# WHAT THE TASK ASKS
Copy out each line of the material below with no changes.

═══ SUPPLIED DATA ═══

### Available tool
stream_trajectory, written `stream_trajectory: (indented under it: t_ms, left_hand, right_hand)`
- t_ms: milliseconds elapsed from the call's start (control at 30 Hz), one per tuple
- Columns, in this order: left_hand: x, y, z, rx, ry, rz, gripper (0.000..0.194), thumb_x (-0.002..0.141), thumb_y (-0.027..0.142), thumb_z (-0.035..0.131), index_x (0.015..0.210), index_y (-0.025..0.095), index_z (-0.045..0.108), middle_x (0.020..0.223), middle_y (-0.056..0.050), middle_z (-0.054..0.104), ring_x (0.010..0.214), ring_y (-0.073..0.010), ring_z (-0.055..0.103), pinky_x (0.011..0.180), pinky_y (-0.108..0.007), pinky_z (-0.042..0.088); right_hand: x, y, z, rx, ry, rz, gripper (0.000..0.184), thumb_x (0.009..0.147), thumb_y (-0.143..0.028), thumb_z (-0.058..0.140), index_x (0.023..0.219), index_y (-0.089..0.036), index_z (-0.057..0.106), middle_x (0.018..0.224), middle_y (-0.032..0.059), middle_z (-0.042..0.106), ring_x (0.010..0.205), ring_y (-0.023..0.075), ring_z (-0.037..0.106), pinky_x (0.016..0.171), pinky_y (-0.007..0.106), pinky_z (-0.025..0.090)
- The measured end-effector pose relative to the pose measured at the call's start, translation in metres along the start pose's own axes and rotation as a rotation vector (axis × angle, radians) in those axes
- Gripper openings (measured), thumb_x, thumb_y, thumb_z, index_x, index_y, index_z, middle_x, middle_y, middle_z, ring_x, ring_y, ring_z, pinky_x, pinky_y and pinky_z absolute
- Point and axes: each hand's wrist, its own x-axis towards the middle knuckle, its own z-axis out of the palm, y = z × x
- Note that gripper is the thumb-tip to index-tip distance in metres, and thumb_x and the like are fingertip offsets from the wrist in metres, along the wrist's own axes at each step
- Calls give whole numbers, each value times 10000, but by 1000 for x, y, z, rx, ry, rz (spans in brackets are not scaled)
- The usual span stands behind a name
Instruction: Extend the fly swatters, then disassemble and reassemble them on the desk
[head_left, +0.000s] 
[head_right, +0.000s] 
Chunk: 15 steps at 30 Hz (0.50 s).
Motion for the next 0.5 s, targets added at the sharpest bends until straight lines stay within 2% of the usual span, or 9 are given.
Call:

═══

# RESPONSE BOX
### Available tool
stream_trajectory, written `stream_trajectory: (indented under it: t_ms, left_hand, right_hand)`
- t_ms: milliseconds elapsed from the call's start (control at 30 Hz), one per tuple
- Columns, in this order: left_hand: x, y, z, rx, ry, rz, gripper (0.000..0.194), thumb_x (-0.002..0.141), thumb_y (-0.027..0.142), thumb_z (-0.035..0.131), index_x (0.015..0.210), index_y (-0.025..0.095), index_z (-0.045..0.108), middle_x (0.020..0.223), middle_y (-0.056..0.050), middle_z (-0.054..0.104), ring_x (0.010..0.214), ring_y (-0.073..0.010), ring_z (-0.055..0.103), pinky_x (0.011..0.180), pinky_y (-0.108..0.007), pinky_z (-0.042..0.088); right_hand: x, y, z, rx, ry, rz, gripper (0.000..0.184), thumb_x (0.009..0.147), thumb_y (-0.143..0.028), thumb_z (-0.058..0.140), index_x (0.023..0.219), index_y (-0.089..0.036), index_z (-0.057..0.106), middle_x (0.018..0.224), middle_y (-0.032..0.059), middle_z (-0.042..0.106), ring_x (0.010..0.205), ring_y (-0.023..0.075), ring_z (-0.037..0.106), pinky_x (0.016..0.171), pinky_y (-0.007..0.106), pinky_z (-0.025..0.090)
- The measured end-effector pose relative to the pose measured at the call's start, translation in metres along the start pose's own axes and rotation as a rotation vector (axis × angle, radians) in those axes
- Gripper openings (measured), thumb_x, thumb_y, thumb_z, index_x, index_y, index_z, middle_x, middle_y, middle_z, ring_x, ring_y, ring_z, pinky_x, pinky_y and pinky_z absolute
- Point and axes: each hand's wrist, its own x-axis towards the middle knuckle, its own z-axis out of the palm, y = z × x
- Note that gripper is the thumb-tip to index-tip distance in metres, and thumb_x and the like are fingertip offsets from the wrist in metres, along the wrist's own axes at each step
- Calls give whole numbers, each value times 10000, but by 1000 for x, y, z, rx, ry, rz (spans in brackets are not scaled)
- The usual span stands behind a name
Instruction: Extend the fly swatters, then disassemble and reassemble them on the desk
[head_left, +0.000s] 
[head_right, +0.000s] 
Chunk: 15 steps at 30 Hz (0.50 s).
Motion for the next 0.5 s, targets added at the sharpest bends until straight lines stay within 2% of the usual span, or 9 are given.
Call:

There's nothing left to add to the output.